In her first trip to New York's capital since announcing her gubernatorial campaign, actress Cynthia Nixon on Monday called her primary opponent Governor Andrew Cuomo a "bully" who reminds her of President Donald Trump.
"We've all seen it -- Andrew The Bully. He bullies other elected officials, he bullies anyone who criticizes him," Nixon said at a press conference at the Hilton Albany. "It reminds me of the behavior we see from Donald Trump every day. My experience has taught me that there's only one way to deal with a bully. You have to stand up to him.
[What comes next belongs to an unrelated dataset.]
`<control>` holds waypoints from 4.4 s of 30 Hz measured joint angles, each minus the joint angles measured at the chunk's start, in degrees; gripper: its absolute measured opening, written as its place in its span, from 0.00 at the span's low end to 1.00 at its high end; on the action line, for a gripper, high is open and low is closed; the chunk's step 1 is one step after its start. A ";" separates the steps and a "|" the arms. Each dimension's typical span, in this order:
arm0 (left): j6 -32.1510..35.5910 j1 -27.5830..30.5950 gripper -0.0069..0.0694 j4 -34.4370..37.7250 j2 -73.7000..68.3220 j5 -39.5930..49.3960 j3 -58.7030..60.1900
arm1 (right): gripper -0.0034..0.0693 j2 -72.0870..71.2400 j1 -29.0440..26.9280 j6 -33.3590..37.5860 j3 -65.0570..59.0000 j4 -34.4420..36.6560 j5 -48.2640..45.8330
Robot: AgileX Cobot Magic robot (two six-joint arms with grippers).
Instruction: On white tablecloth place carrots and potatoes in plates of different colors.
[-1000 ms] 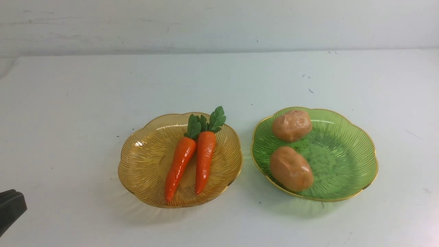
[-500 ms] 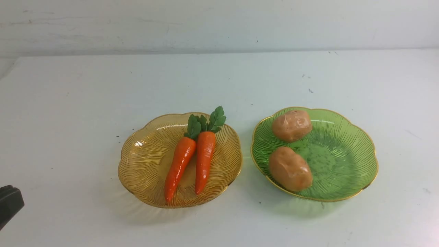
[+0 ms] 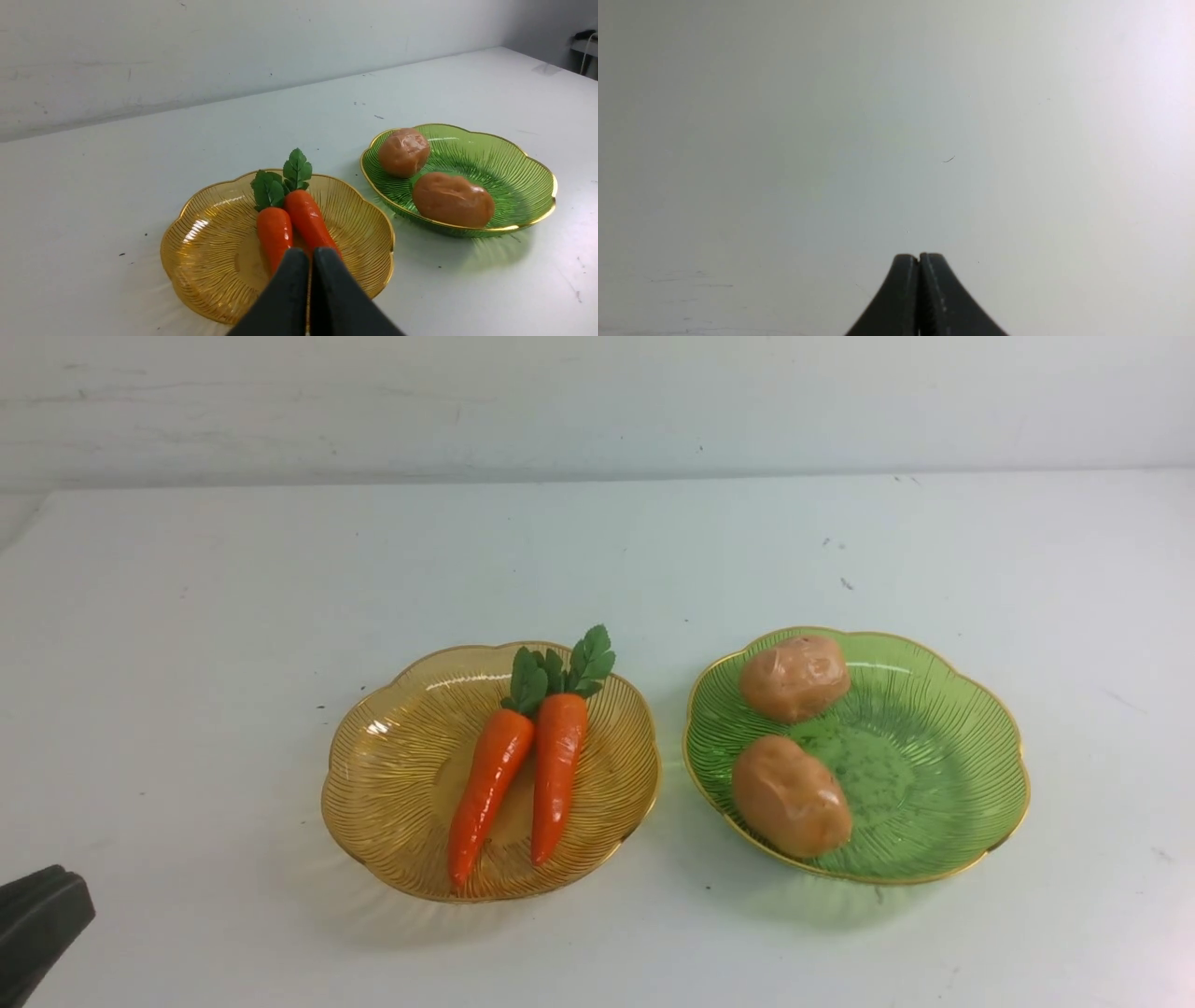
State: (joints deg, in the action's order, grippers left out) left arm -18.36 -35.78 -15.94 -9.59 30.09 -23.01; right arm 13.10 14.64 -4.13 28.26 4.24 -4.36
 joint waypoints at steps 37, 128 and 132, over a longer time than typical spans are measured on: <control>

You have to send a loud, clear message that you will not be bullied."
The press conference was organized by the Alliance for Quality Education, a group that Nixon has long been associated with that advocates for more state funding for schools.
"I've come to Albany mad as hell about Republicans, and I've come to Albany mad as hell about Democrats," she added.
Nixon's comments are the latest in a string of barbs she's hurled at Cuomo since announcing her campaign on March 19. Nixon, who is best known for her role in "Sex and the City," on Monday cast Cuomo as someone who has caved to Republicans in the state. She also called the group of lawmakers huddling with Cuomo over the budget this week -- NY State Speaker Carl Heastie, State Senator Jeff Klein and State Senator John J. Flanagan -- an "old boys' club," and criticized their lack of inclusion of female lawmakers.
"Governor Cuomo will walk out of that room and do what he always does, promise big, get some headlines, and ultimately hand over all the power to his buddies in the Republican senate," she said. "It's all scripted. He deserves an Oscar for his performance. Some may say his lack of acting experience makes him unqualified, but I actually think he's doing pretty well. It just goes to show you what a novice can do if they put their mind to it."
A Cuomo aide hit back, listing accomplishments over his seven years in office, including paid family leave, a $15 minimum wage, marriage equality, raising the age of criminal responsibility -- and the SAFE Act, which requires universal background checks to buy a gun.
A spokesperson for Cuomo did not immediately respond to a request for comment on Nixon's "bully" attack.
After making her remarks at the Hilton Albany, Nixon, who has made education one of her key issues in her campaign, held a roundtable discussion with public school parents to talk about the conditions their students face.
It's been a busy week for both Nixon and Cuomo. Both candidates participated in Saturday's March For Our Lives in New York City, Nixon with her son and Cuomo with his daughter, Maria.
On Sunday, Cuomo raised eyebrows when he suggested Jewish people can't dance during his Palm Sunday remarks at a Baptist Church in Harlem.
"I am not a member of your church, I want you to know, as a matter of full disclosure. I am a Catholic. Catholics basically believe the same teachings that Baptists believe. We just do it without the rhythm," Cuomo said, to laughter. "But we try, we try. We are not as without rhythm as some of our Jewish brothers and sisters."
Cuomo pointed to Hank Sheinkopf in the audience, a Democratic consultant, who is Jewish, saying, "I was just watching Mr. Sheinkopf here in the front row moving to the music -- it was ugly, it was ugly, I'll tell you that."
"He was clearly poking fun at himself and one long time friend who was in the audience," said Dani Lever, press secretary for Cuomo.
Sheinkopf, who is also a Rabbi, told CNN he was "not offended at all" by Cuomo's comment.
"The people in the church thought it was funny, some people were offended," Sheinkopf said. "Andrew Cuomo has been supportive of the things I believe in -- I don't believe that there was anything ill-intended here."
CORRECTION: This story has been updated to correct the office that Nixon is seeking.